The latest trumpeting of Obamacare's "success," based on a new budgetary report, is an example of the low expectations we have come to have for government programs.

Over the next decade, according to a new estimate from the Congressional Budget Office, Obamacare will add $1.2 trillion to federal deficits. It will do this even though it raises taxes by more than $500 billion over that time -- that $1.2 trillion figure is a net cost.

And this is now being heralded as a success ... why? Because Obamacare was supposed to be even more of a fiscal drag.

The latest estimate shows the net effect on deficits will be $142 billion less than what the number-crunchers said in their previous forecast. Woo-hoo, right? Not really. This figure does not mean the law is saving us money; it means we are set to borrow only about 90 percent as much as we expected to borrow. We would still borrow more than $1.2 trillion to pay for 10 years of Obamacare.

And more than two-thirds of the "savings" -- a.k.a. the reduction of Obamacare borrowing from huge to not-quite-as-huge -- can be attributed to the fact the latest estimate shows the law will cover 2 million fewer people than previously thought.

And by "previously thought," I mean all the way back in ... January.

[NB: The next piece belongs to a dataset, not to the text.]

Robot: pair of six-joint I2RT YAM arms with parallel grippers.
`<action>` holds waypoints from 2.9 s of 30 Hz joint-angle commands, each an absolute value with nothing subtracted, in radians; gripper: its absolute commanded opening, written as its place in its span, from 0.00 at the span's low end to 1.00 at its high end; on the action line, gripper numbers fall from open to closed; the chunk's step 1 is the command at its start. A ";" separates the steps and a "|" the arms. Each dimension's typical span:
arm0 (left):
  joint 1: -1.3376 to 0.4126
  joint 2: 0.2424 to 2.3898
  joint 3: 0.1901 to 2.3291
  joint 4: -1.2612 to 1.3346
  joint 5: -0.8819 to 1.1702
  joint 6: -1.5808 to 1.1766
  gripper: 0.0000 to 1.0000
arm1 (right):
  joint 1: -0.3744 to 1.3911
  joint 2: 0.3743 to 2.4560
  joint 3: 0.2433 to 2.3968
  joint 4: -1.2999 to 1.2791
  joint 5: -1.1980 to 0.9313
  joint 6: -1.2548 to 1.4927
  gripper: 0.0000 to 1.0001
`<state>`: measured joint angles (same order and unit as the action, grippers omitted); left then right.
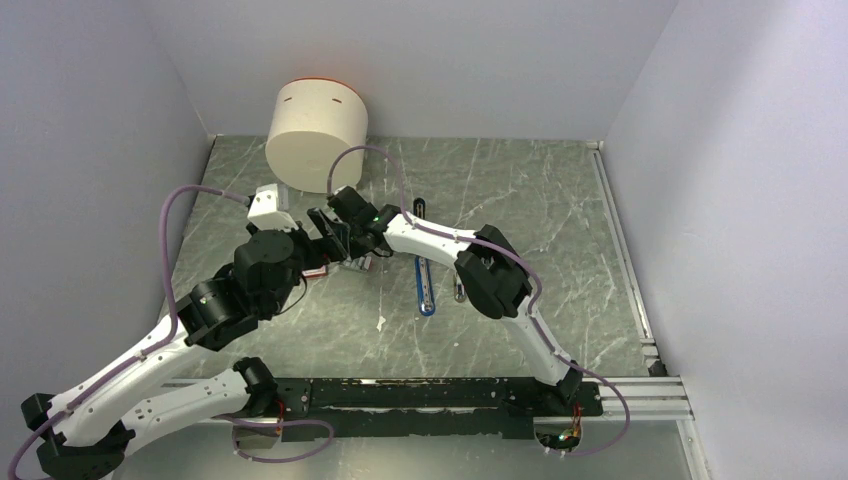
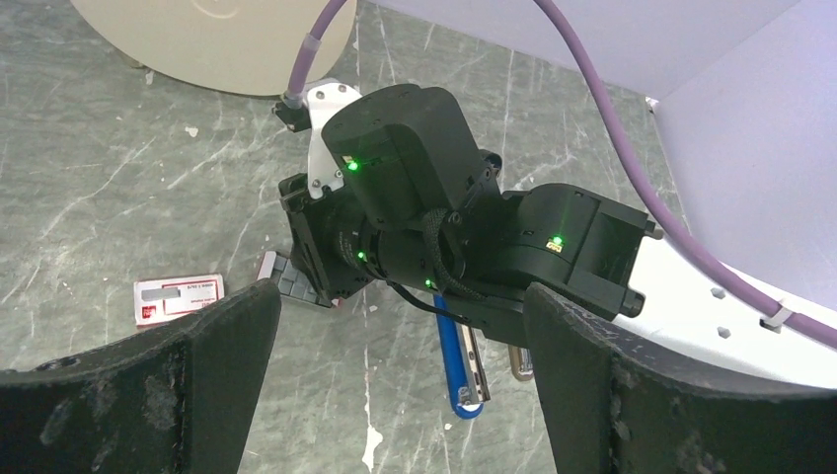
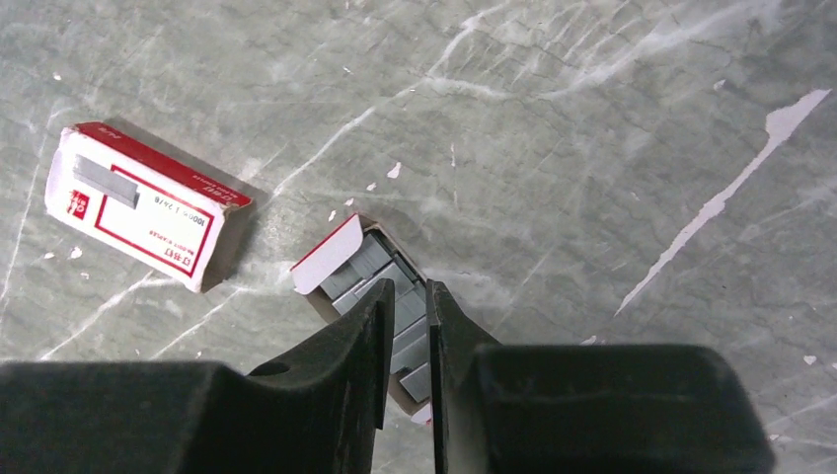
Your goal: Load the staples into the stapler
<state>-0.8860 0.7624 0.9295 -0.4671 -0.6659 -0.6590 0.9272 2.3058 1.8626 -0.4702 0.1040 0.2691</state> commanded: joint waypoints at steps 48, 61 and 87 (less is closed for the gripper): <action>-0.879 0.759 0.916 -0.488 -0.686 -0.652 0.97 | 0.989 2.423 2.036 -0.621 0.253 0.247 0.41; -0.880 0.762 0.916 -0.492 -0.688 -0.652 0.97 | 0.993 2.440 2.045 -0.616 0.223 0.235 0.40; -0.880 0.741 0.933 -0.506 -0.704 -0.648 0.97 | 0.992 2.391 2.060 -0.625 0.235 0.243 0.30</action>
<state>-0.8860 0.7544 0.9207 -0.4938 -0.6712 -0.6586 0.9897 2.4149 2.0369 -0.5953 0.2134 0.2466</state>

If we compare the numbers in this estimate to the ones in CBO's estimate after Obamacare became law in March 2010 , the discrepancy is even larger.

Back in March 2010, CBO estimated the effects on the uninsured population through 2019. Back then, CBO estimated there would 32 million more people with health insurance in 2019 than if Obamacare had not become law.

In the new report, CBO says in 2019 that figure will be 24 million -- a full one-quarter lower than the estimate five years ago.

Now, to those 24 million people, this is no small feat. But in the big picture, when we compare Obamacare's results to the way it was sold five years ago (remember when it was going to reduce deficits? good times, good times) the biggest change appears to be in the way its backers define "success."